Chris Roos by Chris Roos

Monday Links - Week 228

Collaborative editing with different editors

I know James M has already been looking into collaborative editor environments (see CoVIM from last week), but wouldn’t it be better if you could each use your own preferred editor? Floobits would seem to promise exactly that. They’ve written plugins for VIM and Sublime Text already, which could be enough for us to try it out in earnest soon.

Unfortunately, I couldn’t actually get it to work. JA

Build your own Heroku with Cloud Foundry

The inimitable Dr Nic gave a talk last month on building a Heroku-like system with Cloud Foundry. I’m always looking for ways to make the process of getting an app up and running faster, and have watched enough of this to see it looks really promising. I hope to try it this week - I’ll let you know how I get on. TW

Reach For The Dead

Boards of Canada, my favourite Scottish musicians (sorry Runrig) have a new album out early next month. Last week warp posted this track onto Soundcloud. You’ve probably already heard it, but if not put it on repeat while you wait with the rest of us for the full album. TW

Understanding Computation

Tom Stuart’s book is finally available, in electronic and dead-tree forms. If you enjoyed his Ru3y Manor presentation (and if you haven’t seen it, go watch it now!), then you’ll almost certainly want to pick up a copy. JA

Try Ghost

The Kickstarter campaign for this open-source blogging platform is already pretty much finished and very well funded, but what caught my eye in the teaser video was the side-by-side editing and preview feature. We’re pretty much in the business of making “admin” interfaces, and it got me thinking about how we might make Markdown more user-friendly. JA

Leaving Google’s silo: Alternatives to Gmail, Talk, Calendar, and more

Ken Kinder claims that “Google is the new AOL”, has given up on open standards and is gradually removing its properties from the open web. While I think his claims have some justification, the existence of The Data Liberation Front means that I don’t feel as paranoid as he does. However, it was interesting to read about alternatives to Google products. I’ve had a Fastmail account since 2002 and have always found it to be an excellent service, so it wasn’t a surprise to see it in the list. However, Fruux and Radicale were new to me and worth some investigation. The article has also prompted me to have another look at Soocial, a service that I experimented with a while back. JM

minitest-line

This is a Minitest v5 plugin for running focused tests which is based on a pull request I submitted a couple of months back. I’m grateful to Magnus Holm for taking the time to translate the idea into a plugin. JM

Does Europe need its own MOOC

This Guardian article suggests that MOOCs might be the only means of survival for smaller universities. It’s going to be interesting to see whether the new wave of online courses turns out to be as influential as this in practice. JM

Designing an API in hell

This describes how a developer started using test parallelization early in a project and how it influenced his design decisions. I’m not really persuaded that this is a Good Idea™ in the general case, but it reminded me that generating unique IDs (using GUIDs) on the client side can be a useful tactic to adopt. JM

Indieweb antipatterns - mass adoption

There’s a lot of good stuff on this page, but the “mass adoption” section really resonated with me.
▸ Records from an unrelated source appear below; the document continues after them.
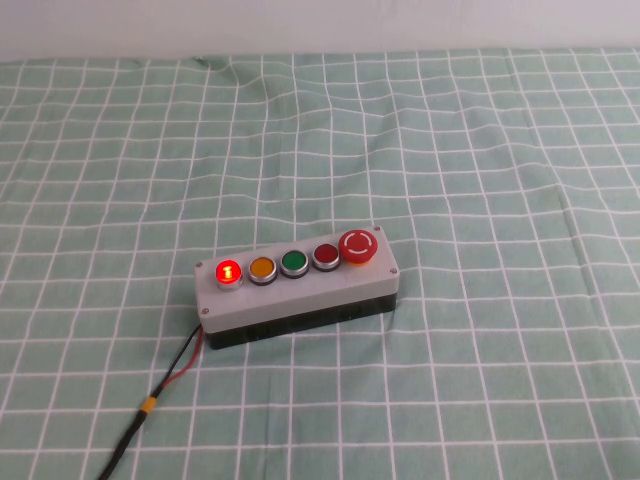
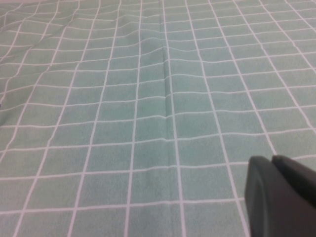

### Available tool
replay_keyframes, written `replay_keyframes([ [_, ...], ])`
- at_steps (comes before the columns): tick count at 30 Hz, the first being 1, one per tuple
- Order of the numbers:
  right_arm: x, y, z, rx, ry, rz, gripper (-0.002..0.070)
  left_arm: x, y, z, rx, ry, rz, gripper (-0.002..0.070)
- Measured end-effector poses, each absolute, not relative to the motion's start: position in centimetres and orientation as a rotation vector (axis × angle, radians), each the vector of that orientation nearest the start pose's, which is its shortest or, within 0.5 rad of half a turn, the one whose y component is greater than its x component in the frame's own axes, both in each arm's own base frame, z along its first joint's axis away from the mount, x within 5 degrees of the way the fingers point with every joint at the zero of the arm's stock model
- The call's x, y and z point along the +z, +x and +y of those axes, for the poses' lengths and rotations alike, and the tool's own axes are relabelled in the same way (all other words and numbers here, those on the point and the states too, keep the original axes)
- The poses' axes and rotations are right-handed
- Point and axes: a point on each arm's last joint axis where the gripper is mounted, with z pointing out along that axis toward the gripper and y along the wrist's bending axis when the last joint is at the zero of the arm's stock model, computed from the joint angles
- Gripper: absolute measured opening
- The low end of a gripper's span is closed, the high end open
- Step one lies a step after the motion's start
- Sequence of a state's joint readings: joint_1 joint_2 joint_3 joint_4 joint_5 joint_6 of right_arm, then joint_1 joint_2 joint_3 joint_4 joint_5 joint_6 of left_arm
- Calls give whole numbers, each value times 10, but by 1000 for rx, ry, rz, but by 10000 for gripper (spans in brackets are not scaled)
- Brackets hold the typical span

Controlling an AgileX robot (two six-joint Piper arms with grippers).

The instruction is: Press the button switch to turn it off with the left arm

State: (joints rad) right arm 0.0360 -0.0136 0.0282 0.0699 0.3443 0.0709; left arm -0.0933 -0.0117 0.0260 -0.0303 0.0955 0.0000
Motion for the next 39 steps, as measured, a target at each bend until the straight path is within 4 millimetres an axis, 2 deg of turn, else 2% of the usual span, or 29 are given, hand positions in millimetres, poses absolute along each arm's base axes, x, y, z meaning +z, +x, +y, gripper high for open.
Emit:
replay_keyframes([
  [8,173,53,4,142,76,1842,-17,245,44,-3,-102,22,1040,-2],
  [11,173,53,4,142,76,1842,-17,254,37,-2,-103,15,910,-2],
  [32,173,53,4,142,76,1842,-17,259,33,-1,-103,12,841,-2],
  [37,173,53,4,142,76,1842,-17,264,30,-1,-103,9,782,-2],
  [39,173,53,4,142,76,1842,-17,273,27,-1,-103,8,759,-2],
])
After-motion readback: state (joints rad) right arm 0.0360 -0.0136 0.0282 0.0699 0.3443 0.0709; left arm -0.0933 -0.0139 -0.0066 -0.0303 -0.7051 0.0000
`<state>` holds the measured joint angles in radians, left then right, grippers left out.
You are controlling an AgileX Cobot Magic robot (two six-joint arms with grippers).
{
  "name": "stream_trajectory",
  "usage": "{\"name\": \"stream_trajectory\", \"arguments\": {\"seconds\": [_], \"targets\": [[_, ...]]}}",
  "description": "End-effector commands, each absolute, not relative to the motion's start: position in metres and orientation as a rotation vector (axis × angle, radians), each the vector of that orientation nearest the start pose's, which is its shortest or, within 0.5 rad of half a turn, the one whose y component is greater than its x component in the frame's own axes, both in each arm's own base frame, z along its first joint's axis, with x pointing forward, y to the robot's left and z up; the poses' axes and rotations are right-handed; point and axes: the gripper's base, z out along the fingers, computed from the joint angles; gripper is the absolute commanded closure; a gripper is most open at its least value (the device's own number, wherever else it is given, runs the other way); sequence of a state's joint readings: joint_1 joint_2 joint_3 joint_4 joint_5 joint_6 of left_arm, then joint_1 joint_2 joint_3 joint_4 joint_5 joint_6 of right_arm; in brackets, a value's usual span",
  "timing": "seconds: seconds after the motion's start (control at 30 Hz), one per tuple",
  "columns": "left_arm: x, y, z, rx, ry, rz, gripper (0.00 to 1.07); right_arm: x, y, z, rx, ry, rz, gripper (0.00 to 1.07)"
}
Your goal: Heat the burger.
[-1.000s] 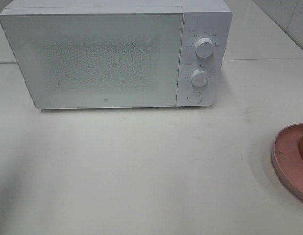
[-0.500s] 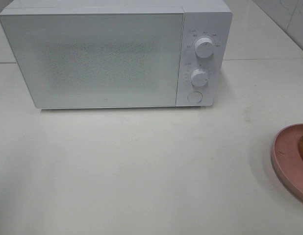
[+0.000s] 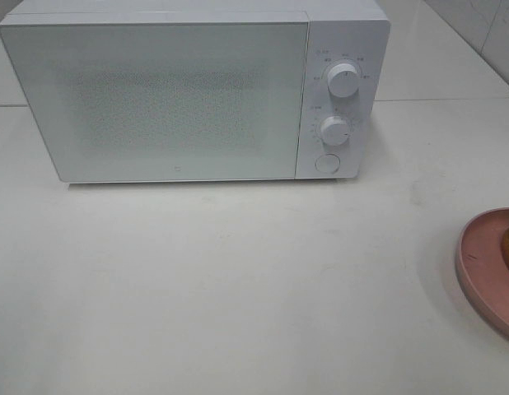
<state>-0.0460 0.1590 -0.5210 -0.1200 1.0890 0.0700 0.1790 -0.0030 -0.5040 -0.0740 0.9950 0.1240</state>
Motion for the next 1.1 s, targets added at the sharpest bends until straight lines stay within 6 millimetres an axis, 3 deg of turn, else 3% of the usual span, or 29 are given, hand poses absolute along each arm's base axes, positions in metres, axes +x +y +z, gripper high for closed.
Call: {"name": "stream_trajectory", "arguments": {"seconds": [0.03,0.33,1.1], "targets": [[0.007,-0.01,0.281,0.115,2.129,-0.13,0.07,-0.007,-0.007,0.283,-0.052,1.941,0.107,0.34],[-0.013,-0.009,0.281,0.118,2.003,-0.124,0.07,-0.007,-0.007,0.283,-0.052,1.941,0.107,0.34],[-0.012,-0.009,0.281,0.117,2.008,-0.125,0.07,-0.007,-0.007,0.283,-0.052,1.946,0.107,0.34]]}}
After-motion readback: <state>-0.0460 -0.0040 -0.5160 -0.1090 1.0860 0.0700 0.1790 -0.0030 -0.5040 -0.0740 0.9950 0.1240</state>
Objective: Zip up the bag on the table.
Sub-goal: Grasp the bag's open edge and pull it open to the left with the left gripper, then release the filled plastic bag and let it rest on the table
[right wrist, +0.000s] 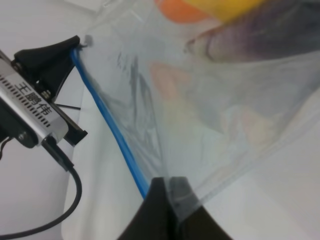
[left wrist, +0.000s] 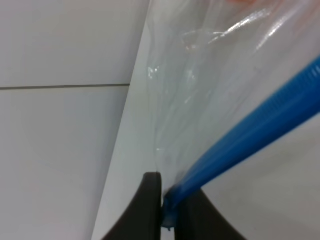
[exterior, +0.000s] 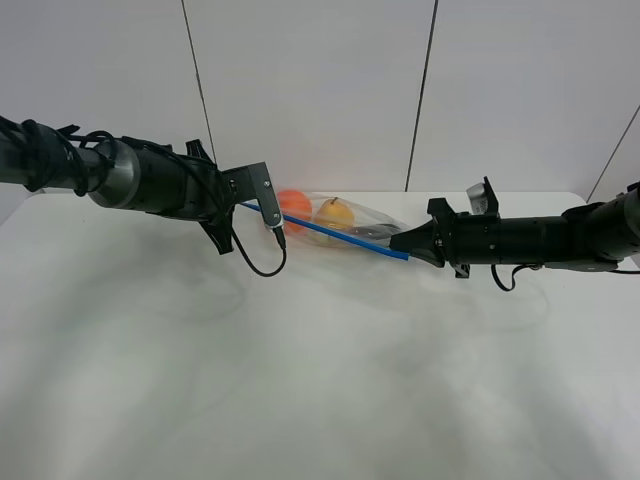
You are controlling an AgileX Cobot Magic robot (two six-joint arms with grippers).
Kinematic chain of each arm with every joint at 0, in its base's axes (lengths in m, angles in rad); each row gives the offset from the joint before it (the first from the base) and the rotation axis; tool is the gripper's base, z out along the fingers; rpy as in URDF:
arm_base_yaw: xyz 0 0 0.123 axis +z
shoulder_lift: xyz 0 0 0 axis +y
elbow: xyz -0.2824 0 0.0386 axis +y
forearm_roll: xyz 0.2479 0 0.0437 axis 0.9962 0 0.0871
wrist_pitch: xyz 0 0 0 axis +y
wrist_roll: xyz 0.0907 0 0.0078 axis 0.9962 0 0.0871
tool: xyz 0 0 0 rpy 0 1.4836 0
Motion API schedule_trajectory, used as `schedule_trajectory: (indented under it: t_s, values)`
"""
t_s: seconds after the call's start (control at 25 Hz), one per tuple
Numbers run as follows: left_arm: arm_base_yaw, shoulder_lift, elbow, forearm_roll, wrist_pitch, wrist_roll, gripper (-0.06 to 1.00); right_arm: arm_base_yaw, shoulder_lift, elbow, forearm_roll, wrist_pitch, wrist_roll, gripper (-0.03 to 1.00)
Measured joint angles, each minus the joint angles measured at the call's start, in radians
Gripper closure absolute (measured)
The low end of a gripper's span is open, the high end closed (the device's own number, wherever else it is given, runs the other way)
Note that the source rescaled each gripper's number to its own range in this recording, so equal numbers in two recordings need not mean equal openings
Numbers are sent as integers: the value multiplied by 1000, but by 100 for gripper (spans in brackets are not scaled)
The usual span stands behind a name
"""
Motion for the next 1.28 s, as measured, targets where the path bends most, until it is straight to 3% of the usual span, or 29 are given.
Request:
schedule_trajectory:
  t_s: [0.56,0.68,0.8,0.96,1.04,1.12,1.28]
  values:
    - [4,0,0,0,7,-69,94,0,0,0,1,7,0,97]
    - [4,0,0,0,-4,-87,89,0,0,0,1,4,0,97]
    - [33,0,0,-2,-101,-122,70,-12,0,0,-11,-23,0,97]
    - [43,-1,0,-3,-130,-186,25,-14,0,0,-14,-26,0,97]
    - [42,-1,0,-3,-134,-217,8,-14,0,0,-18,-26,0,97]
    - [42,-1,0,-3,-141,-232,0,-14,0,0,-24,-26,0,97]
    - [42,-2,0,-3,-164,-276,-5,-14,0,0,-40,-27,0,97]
Design for yourself and get immediate rapid feedback which you can use to quickly iterate, try experiments, change things around, continuously incrementally improve things etc.

This sentence in particular captures one of the things I really enjoy about working on Roosmarks and Money Tracker. CR

Get Agile With Pivotal Tracker by Dan Podsedly

It’s a couple of years old but I’ve only just come across this video and enjoyed learning how Pivotal use Tracker. There were a few things I found interesting, generally because they coincided with or differed from my own use of Pivotal Tracker. CR

  • Pivotal aim to have about 6 to 8 weeks worth of stories in the backlog. This seems like quite a lot to me - I wonder how they keep on top of it.

  • They typically work in weekly iterations but are really just working their way through the entire backlog.

  • The icebox should be used as short term storage only. They’re working (or were, two years ago) on ways to discourage people keeping stories in here too long.

  • They use chores to tackle debt in the code. Chores aren’t estimated because you’re not directly delivering business value but they want them visible so that you can have a conversation with the customer about them. This has always felt a little uncomfortable to me - we should be continuously refactoring as part of each story we pick up.

  • They tend to keep the people on a project relatively stable so that they can rely on the velocity figure generated by PT.

  • They estimate stories in the icebox and then move them to the backlog.

  • The clone panel option is there to make it easier to move stories around within a single panel, from the top to the bottom for example, without having to wait for the whole list to scroll. I’ve been wondering what this was for, for ages.

  • They use labels for additional workflow, e.g. “needs design”, or “blocked”.